• Work order
Look below for the line containing "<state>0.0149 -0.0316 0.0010". Reproduce it and every line after it exactly, and nothing more.

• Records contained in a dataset
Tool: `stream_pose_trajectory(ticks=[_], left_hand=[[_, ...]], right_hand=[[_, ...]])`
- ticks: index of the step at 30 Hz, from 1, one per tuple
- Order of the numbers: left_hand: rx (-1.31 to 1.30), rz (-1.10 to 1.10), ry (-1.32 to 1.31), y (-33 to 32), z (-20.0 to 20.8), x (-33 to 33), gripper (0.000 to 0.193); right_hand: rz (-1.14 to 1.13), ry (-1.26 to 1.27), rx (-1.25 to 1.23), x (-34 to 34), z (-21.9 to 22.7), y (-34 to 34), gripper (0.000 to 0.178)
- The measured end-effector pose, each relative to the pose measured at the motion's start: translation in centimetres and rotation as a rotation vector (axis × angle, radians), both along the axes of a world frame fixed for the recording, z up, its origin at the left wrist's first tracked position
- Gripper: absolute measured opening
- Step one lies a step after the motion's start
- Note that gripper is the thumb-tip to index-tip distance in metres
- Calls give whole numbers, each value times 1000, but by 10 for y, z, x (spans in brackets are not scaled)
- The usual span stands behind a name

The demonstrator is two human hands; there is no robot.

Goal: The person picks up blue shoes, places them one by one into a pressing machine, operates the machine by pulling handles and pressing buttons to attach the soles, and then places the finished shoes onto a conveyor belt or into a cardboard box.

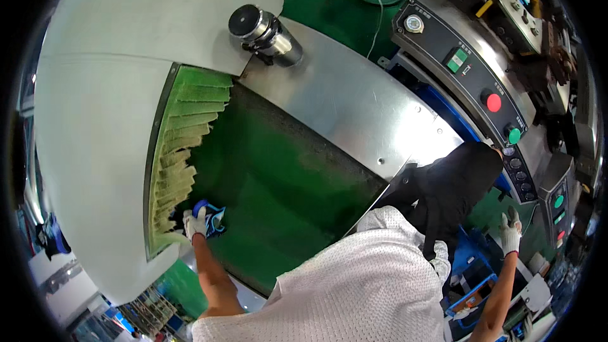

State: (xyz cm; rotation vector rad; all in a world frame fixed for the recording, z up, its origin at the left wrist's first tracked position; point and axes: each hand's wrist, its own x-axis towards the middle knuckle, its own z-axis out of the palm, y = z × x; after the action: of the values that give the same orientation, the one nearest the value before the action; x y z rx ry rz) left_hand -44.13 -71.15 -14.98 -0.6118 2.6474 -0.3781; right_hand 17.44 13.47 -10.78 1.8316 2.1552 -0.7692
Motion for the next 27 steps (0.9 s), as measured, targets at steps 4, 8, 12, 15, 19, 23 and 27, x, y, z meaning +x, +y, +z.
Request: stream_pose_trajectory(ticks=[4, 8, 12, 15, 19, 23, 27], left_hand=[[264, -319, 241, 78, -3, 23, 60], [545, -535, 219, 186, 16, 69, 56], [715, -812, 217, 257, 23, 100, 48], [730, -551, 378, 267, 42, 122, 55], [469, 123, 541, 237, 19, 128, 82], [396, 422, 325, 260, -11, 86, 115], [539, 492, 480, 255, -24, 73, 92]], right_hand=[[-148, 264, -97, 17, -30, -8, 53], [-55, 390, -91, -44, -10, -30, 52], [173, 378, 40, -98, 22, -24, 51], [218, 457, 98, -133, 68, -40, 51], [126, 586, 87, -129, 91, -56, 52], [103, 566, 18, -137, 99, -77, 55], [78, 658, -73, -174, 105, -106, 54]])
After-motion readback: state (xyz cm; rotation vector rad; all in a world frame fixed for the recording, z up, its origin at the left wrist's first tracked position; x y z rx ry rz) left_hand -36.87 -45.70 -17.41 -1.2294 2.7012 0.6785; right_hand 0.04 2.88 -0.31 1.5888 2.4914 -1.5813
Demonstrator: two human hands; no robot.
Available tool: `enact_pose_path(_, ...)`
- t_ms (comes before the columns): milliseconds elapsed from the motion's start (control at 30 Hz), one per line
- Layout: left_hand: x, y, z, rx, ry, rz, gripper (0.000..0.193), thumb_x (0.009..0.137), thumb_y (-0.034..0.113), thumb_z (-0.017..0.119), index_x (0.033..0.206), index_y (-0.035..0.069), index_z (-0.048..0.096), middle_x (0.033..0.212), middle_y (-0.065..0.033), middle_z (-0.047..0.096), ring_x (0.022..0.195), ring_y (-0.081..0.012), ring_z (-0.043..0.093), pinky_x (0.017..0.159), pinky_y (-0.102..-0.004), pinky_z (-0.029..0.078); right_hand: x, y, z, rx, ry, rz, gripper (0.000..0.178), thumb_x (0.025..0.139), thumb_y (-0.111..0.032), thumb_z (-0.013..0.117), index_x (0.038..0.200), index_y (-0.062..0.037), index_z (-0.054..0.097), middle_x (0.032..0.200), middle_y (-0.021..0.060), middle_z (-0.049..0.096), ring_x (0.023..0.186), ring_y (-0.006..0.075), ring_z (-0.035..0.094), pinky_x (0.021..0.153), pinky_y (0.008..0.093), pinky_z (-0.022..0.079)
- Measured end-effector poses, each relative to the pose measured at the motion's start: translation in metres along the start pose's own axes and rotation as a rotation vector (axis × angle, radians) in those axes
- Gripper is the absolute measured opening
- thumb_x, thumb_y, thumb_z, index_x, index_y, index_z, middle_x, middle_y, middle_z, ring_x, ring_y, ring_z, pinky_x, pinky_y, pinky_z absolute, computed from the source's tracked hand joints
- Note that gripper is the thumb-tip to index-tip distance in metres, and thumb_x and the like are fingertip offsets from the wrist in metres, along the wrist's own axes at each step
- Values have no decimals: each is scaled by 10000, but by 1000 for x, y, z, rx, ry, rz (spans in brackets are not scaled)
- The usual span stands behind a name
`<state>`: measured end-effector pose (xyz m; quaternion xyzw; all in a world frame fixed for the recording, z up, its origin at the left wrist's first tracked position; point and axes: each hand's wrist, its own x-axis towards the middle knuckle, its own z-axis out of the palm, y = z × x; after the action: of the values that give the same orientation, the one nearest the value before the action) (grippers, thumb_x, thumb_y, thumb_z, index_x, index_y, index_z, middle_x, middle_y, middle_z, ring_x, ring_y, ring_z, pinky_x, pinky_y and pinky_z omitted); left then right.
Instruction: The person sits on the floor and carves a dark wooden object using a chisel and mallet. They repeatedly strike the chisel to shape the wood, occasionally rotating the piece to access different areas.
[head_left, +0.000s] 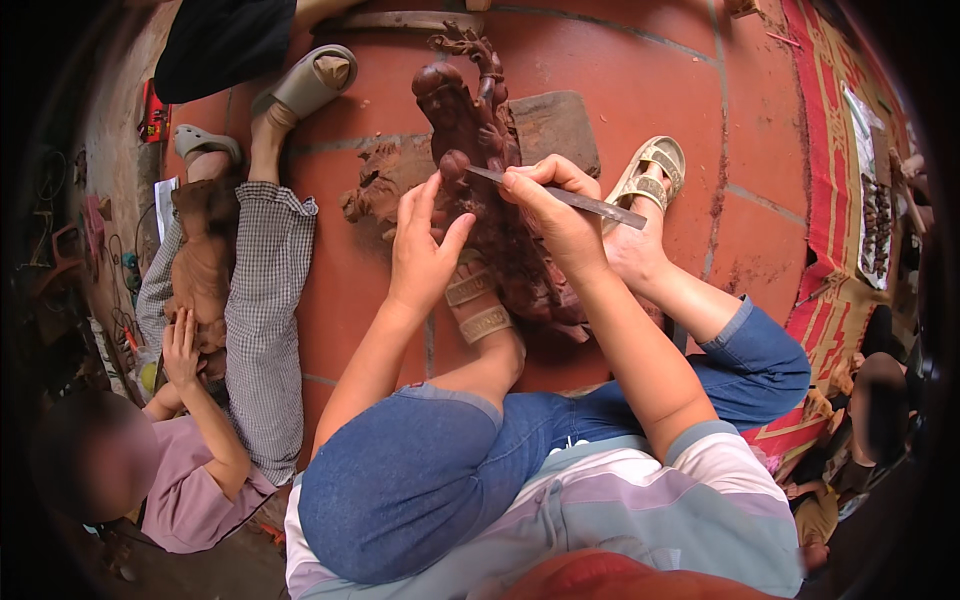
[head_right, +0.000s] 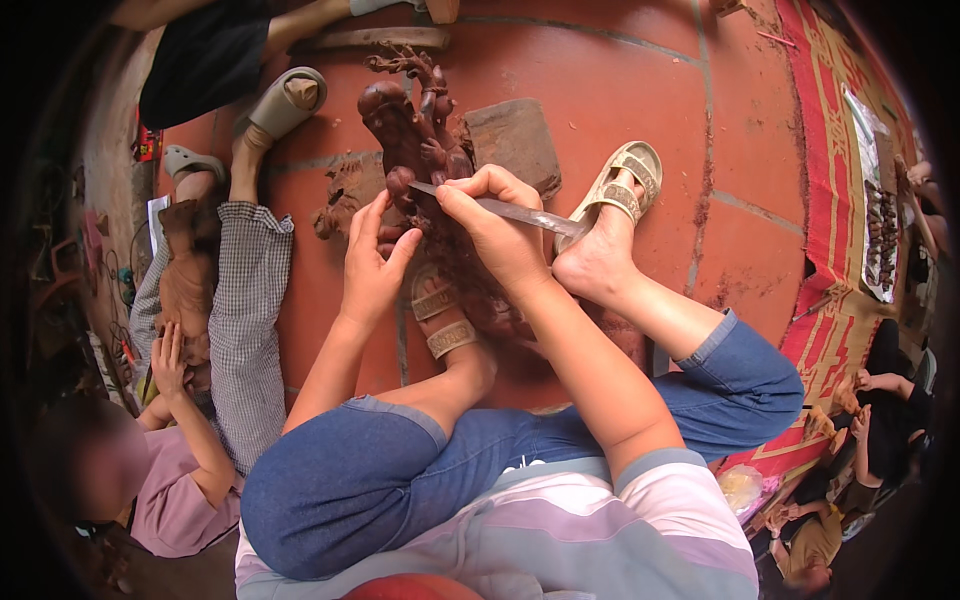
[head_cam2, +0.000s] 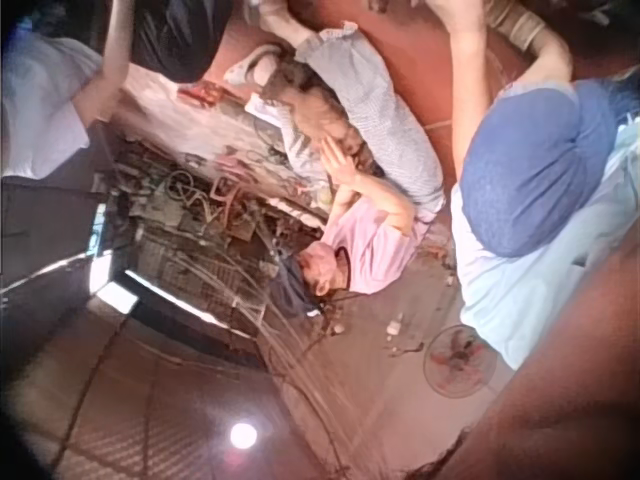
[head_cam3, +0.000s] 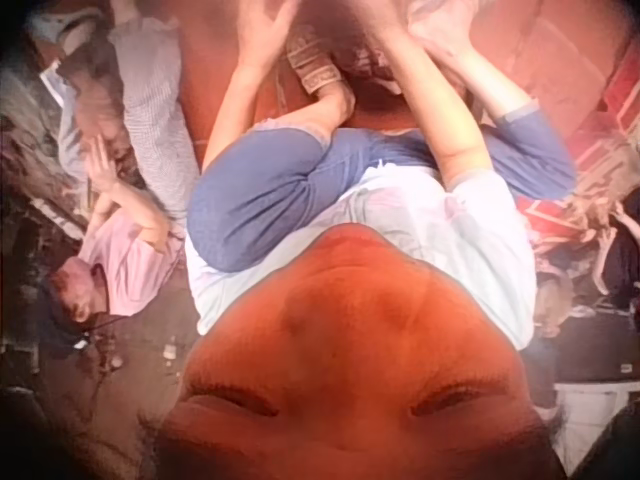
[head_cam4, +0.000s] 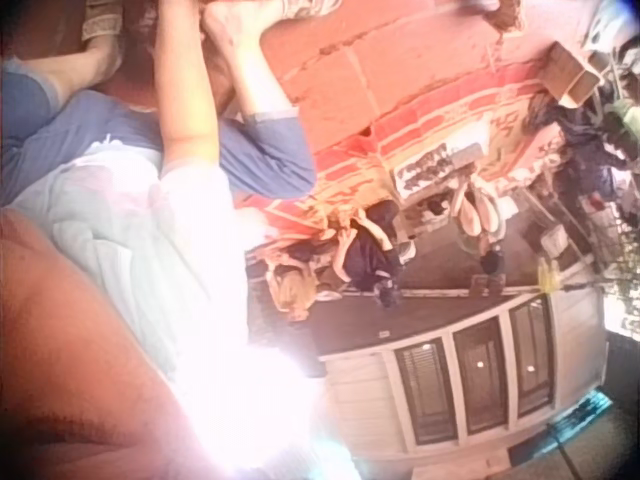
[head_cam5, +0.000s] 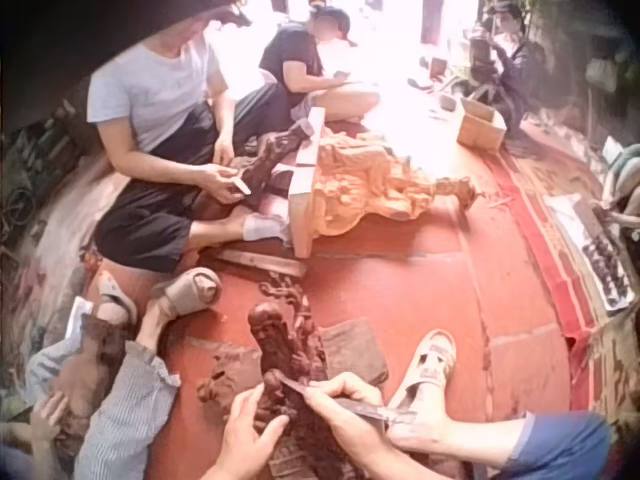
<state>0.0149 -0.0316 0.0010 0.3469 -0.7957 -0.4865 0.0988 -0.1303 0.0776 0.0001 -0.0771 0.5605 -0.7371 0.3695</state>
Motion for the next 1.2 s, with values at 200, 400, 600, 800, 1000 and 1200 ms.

• Final answer
<state>0.0149 -0.0316 0.0010 0.3469 -0.7957 -0.4865 0.0988 -0.1303 0.0776 0.0001 -0.0771 0.5605 -0.7371 0.3695</state>
Motion for the next 1.2 s, with values at 200, 400, 600, 800, 1000 and 1200 ms.

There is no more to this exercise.